The U.S. Supreme Court rejected appeals by Ries' lawyer, James Terry Jr.,
who wanted the court to halt the punishment and examine the case,
contending among his arguments that Ries' rights were violated because his
earlier appeals were handled by an incompetent attorney. Terry also argued
Ries' trial lawyer failed to adequately show jurors how Ries was raised by
a drug-addicted and alcoholic mother whose parental rights twice were
revoked, and how Ries was abused in some of the dozen foster homes where
lived.
"We've got a system that's broken and at every level it's been broken for
him," Terry said. He acknowledged the crime was horrible but contended
Ries' life had been "shaped by the failures of those whose legal and moral
duty was to help him.".
Ries had lived at Ratliff's home in Cumby, about 65 miles northeast of
Dallas, but Ratliff kicked him out after he suspected Ries of stealing
some items.
On Feb. 18, 1999, Ries stole Ratliff's farm pickup for a trip to San
Antonio. He and a friend, Christopher Lee White, also 19 at the time,
returned 3 days later to take Ratliff's Lincoln Continental because the
truck got poor gas mileage.
Ratliff wasn't home, so they broke in and stole 2 rifles, drove the pickup
into a pond until it sank, then waited behind a barn until he came home
and went to sleep. Ratliff was shot, then they drove off in his Lincoln.
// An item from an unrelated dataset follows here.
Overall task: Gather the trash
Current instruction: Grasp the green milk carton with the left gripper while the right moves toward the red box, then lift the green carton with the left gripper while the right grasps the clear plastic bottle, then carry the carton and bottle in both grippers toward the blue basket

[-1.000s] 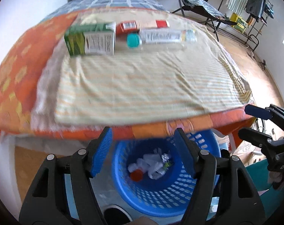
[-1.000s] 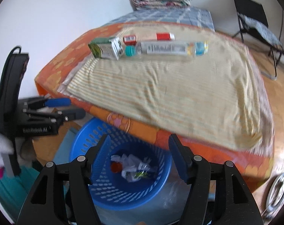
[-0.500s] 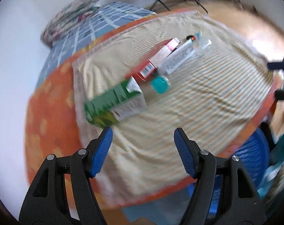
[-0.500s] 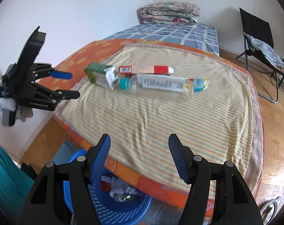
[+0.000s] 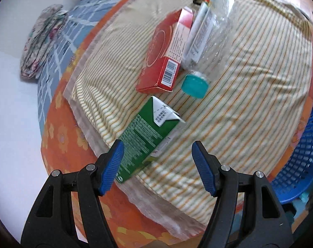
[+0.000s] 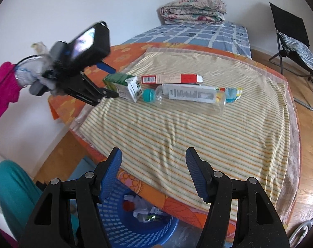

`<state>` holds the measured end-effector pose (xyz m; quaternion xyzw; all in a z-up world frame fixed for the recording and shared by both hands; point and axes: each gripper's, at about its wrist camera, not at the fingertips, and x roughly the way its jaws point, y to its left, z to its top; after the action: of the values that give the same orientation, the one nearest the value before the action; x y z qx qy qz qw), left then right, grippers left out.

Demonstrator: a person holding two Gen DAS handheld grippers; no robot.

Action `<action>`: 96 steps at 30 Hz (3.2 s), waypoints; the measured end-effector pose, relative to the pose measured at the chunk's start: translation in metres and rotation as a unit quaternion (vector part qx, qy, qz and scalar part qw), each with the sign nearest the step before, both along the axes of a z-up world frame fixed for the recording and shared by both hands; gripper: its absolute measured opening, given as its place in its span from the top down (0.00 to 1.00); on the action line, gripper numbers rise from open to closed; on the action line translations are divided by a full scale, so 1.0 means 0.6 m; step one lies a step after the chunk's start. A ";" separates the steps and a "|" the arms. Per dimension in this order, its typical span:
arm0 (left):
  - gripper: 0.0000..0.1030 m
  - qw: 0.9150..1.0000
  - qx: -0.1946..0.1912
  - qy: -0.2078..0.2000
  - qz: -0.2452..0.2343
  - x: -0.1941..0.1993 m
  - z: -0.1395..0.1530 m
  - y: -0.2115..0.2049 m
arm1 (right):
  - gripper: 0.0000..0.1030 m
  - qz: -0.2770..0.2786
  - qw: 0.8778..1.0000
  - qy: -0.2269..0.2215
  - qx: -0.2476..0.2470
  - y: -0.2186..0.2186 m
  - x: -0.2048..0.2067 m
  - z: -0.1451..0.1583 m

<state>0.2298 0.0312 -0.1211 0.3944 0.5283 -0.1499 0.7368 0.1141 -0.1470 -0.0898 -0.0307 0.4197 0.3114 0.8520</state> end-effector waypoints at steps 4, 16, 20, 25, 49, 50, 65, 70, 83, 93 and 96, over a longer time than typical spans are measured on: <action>0.32 1.000 0.028 0.008 -0.003 0.026 -0.019 0.010 | 0.38 0.003 1.000 0.007 0.009 0.005 0.010 0.004; 0.40 0.997 -0.041 0.053 0.035 0.052 -0.043 0.032 | 0.38 0.007 0.999 0.021 0.023 0.016 0.033 0.004; 0.41 0.994 -0.068 0.055 0.072 0.052 -0.034 0.036 | 0.38 0.001 0.999 0.028 0.018 0.006 0.067 -0.004; 0.42 0.980 -0.135 0.064 0.128 0.059 -0.013 0.053 | 0.38 -0.010 1.000 0.022 -0.002 0.001 0.140 -0.016; 0.46 0.953 -0.203 0.046 0.222 0.080 -0.015 0.099 | 0.38 0.023 0.990 0.139 0.022 0.013 0.294 -0.067; 0.46 0.952 -0.205 0.045 0.224 0.080 -0.016 0.101 | 0.38 0.037 0.991 0.129 0.009 0.023 0.286 -0.067; 0.51 0.942 -0.220 0.050 0.249 0.072 -0.006 0.124 | 0.38 0.202 0.952 -0.057 -0.225 0.144 0.178 -0.101; 0.51 0.944 -0.210 0.050 0.250 0.083 -0.016 0.104 | 0.37 0.200 0.948 -0.044 -0.243 0.129 0.188 -0.118; 0.52 0.934 -0.232 0.038 0.269 0.062 -0.025 0.104 | 0.41 0.198 0.962 0.015 -0.190 0.147 0.173 -0.117; 0.56 0.905 -0.290 0.008 0.311 -0.005 -0.004 0.123 | 0.45 0.119 0.982 0.064 -0.133 0.107 0.155 -0.096; 0.56 0.896 -0.305 -0.005 0.322 -0.032 0.000 0.120 | 0.45 0.091 0.986 0.060 -0.127 0.088 0.145 -0.084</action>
<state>0.2108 0.1031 -0.1210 -0.0401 0.5513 -0.0566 0.8314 0.2010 -0.0940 -0.1401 -0.1578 0.5015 0.3330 0.7828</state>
Ratliff's body was found by a relative.
"Why Mr. Ries decided to stop and murder him, it's beyond me," said Martin
Braddy, the Hopkins County district attorney who prosecuted Ries. "That's
something only he can understand. He had the keys and he was leaving the
house when they killed him. It just seemed so cold and callous and so
useless."
Ries was arrested by police in Lawton, Okla. He was driving Ratliff's car,
which by then had been reported stolen, and was wearing Ratliff's hat.
Prosecutors said Ries was the triggerman. A jury in Sulphur Springs
deliberated seven minutes before convicting him.
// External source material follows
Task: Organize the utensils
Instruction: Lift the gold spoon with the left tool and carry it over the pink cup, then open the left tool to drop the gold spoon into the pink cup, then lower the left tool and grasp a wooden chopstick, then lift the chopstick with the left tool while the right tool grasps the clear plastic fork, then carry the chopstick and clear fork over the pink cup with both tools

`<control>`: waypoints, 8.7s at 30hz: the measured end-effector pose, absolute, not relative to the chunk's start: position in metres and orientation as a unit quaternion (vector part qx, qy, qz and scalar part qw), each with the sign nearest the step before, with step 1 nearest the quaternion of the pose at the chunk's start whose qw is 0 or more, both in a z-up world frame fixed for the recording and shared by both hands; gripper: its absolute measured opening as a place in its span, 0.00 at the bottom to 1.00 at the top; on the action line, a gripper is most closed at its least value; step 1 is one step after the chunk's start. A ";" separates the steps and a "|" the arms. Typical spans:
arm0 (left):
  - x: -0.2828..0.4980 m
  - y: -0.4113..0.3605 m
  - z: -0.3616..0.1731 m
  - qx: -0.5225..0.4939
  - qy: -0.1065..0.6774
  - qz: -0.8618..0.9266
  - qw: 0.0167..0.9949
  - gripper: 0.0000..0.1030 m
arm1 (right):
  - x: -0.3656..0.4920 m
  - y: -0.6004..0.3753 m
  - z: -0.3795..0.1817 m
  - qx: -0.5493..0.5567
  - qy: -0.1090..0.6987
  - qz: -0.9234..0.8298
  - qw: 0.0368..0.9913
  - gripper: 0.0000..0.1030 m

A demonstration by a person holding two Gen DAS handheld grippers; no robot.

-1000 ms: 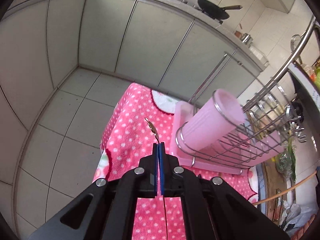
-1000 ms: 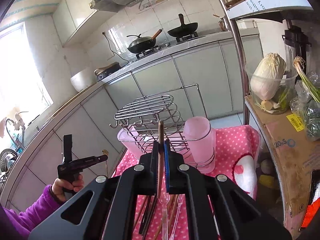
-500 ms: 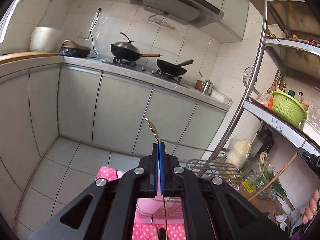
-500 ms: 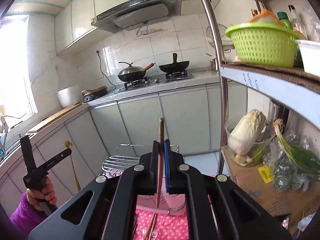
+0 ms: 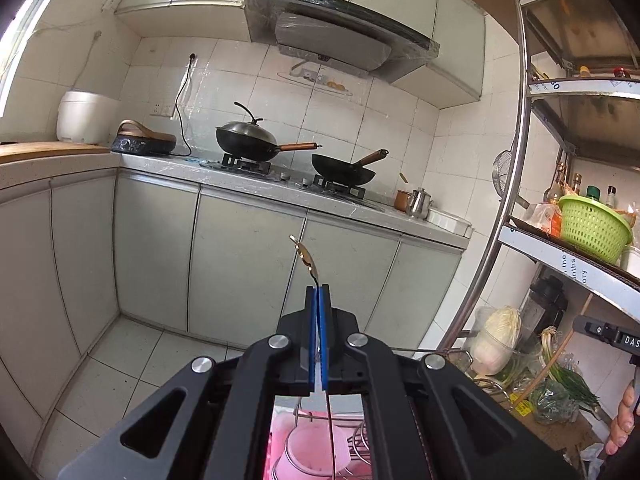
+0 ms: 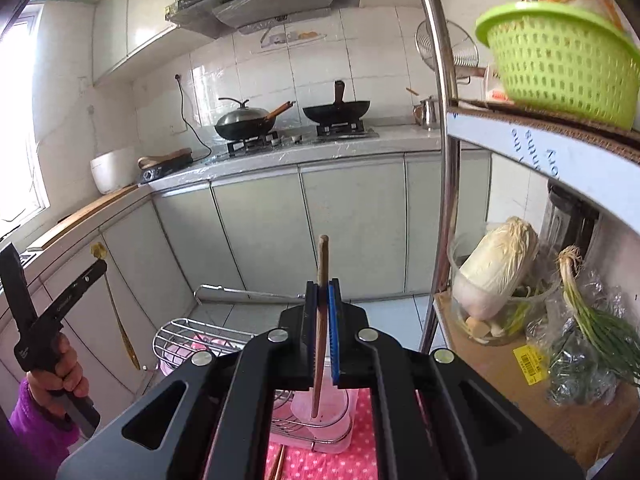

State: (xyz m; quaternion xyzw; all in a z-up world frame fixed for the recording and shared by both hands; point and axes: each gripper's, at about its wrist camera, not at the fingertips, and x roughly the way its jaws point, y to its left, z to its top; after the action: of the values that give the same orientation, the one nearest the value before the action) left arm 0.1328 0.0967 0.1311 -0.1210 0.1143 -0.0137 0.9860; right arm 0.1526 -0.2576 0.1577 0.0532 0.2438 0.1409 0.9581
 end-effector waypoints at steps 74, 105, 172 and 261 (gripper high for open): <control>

"We don't have a lot of violent crime here, and so our jurors are not
callous to it," Braddy said. "I imagine citizens in other jurisdictions
see murders all the time, a part of everyday life, but not here. So it
probably took some people aback."
Ries, who said drug use in high school worsened when he found easy access
to drugs while attending Texas A&M-Commerce, said he was high when the
shooting occurred.
"I'm not sure exactly what happened," he said recently in an interview
outside death row.
He said he remembered stealing the pickup, driving to San Antonio and
getting high and driving back.
"The next thing I know, I'm sitting in a car freaking out," he said. "I'd
killed somebody."
He said he was high when he was arrested and when he made a videotaped
confession to police.
The prospect of death was frightening "in a way," Ries said, but added
that he'd accepted Christ into his life and was prepared for it.
"Life is just a bridge," he said.
Jurors who decided Ries should die also were told of his auto thefts,
property damage, poor impulse control, disregard for rules and anger
toward some relatives. White, his accomplice, was tried separately and
received life in prison.
Ries becomes the 12th condemned inmate to be put to death this year in
Texas and the 417th overall since the state resumed capital punishment on
December 7, 1982. Ries becomes the 178th condemned inmate to be put to
death in Texas since Rick Perry became governor in 2001.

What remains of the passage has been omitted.